Import two related datasets from TidyTuesday Project.
cats_uk <- readr::read_csv('https://raw.githubusercontent.com/rfordatascience/tidytuesday/master/data/2023/2023-01-31/cats_uk.csv')
## Rows: 18215 Columns: 11
## ── Column specification ────────────────────────────────────────────────────────
## Delimiter: ","
## chr (2): tag_id, study_name
## dbl (5): event_id, location_long, location_lat, ground_speed, height_above_...
## lgl (3): visible, algorithm_marked_outlier, manually_marked_outlier
## dttm (1): timestamp
##
## ℹ Use `spec()` to retrieve the full column specification for this data.
## ℹ Specify the column types or set `show_col_types = FALSE` to quiet this message.
cats_uk_reference <- readr::read_csv('https://raw.githubusercontent.com/rfordatascience/tidytuesday/master/data/2023/2023-01-31/cats_uk_reference.csv')
## Rows: 101 Columns: 16
## ── Column specification ────────────────────────────────────────────────────────
## Delimiter: ","
## chr (6): tag_id, animal_id, animal_taxon, animal_reproductive_condition, an...

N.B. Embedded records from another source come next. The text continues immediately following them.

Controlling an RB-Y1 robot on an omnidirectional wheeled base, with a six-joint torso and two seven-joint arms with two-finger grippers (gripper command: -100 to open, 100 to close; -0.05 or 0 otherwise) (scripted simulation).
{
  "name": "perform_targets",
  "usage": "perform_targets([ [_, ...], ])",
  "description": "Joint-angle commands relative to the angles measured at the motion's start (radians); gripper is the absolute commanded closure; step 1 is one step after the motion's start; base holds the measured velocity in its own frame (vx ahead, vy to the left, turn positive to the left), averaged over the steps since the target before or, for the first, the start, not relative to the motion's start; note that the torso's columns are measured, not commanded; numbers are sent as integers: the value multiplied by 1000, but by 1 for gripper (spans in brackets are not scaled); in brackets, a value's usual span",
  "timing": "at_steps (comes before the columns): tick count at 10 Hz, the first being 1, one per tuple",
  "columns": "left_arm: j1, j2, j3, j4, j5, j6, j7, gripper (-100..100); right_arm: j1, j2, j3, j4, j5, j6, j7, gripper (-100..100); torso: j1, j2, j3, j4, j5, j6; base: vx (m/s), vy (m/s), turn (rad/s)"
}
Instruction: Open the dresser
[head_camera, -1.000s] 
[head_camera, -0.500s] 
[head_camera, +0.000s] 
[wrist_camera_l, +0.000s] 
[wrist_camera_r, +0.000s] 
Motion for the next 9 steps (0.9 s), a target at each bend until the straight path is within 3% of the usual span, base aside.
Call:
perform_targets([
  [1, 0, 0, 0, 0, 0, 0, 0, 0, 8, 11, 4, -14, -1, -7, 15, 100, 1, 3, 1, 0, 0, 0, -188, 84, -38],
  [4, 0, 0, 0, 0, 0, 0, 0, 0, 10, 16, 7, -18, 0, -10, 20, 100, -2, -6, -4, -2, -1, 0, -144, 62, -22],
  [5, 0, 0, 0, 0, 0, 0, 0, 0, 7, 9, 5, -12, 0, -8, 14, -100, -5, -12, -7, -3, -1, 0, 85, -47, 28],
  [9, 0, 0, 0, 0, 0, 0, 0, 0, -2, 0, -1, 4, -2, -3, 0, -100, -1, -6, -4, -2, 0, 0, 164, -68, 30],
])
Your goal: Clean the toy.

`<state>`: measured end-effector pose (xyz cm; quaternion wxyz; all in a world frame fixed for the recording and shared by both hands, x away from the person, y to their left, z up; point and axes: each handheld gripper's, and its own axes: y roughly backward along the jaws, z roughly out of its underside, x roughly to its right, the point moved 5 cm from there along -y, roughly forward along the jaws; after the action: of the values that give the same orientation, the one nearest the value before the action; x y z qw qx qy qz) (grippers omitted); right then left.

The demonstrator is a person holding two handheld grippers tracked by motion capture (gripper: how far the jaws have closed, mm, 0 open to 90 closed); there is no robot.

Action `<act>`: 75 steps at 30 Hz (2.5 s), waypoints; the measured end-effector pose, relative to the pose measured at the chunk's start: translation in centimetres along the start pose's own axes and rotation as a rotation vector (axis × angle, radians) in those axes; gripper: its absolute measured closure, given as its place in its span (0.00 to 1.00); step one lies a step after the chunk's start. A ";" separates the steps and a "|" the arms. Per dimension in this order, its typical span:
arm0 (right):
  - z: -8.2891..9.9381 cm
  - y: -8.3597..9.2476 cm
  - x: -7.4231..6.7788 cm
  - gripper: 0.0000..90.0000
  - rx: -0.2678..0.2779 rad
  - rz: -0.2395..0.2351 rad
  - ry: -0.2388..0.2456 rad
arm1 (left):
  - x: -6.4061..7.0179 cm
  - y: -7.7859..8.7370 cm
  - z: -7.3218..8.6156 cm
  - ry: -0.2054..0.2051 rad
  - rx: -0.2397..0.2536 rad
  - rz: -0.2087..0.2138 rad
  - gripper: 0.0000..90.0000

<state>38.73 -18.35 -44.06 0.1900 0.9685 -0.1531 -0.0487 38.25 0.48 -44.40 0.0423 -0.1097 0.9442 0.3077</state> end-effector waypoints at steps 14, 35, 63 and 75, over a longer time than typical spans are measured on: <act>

## dbl (4): prey_p_month, hrs_indoors, n_cats, age_years
## lgl (4): hunt, food_dry, food_wet, food_other
## dttm (2): deploy_on_date, deploy_off_date
##
## ℹ Use `spec()` to retrieve the full column specification for this data.
## ℹ Specify the column types or set `show_col_types = FALSE` to quiet this message.
Describe the two datasets:
Data1: cats_uk
Data 2: cats_uk_reference
set.seed(1234)
cats_uk_small <- cats_uk %>% select(tag_id, event_id, location_long) %>% sample_n(10)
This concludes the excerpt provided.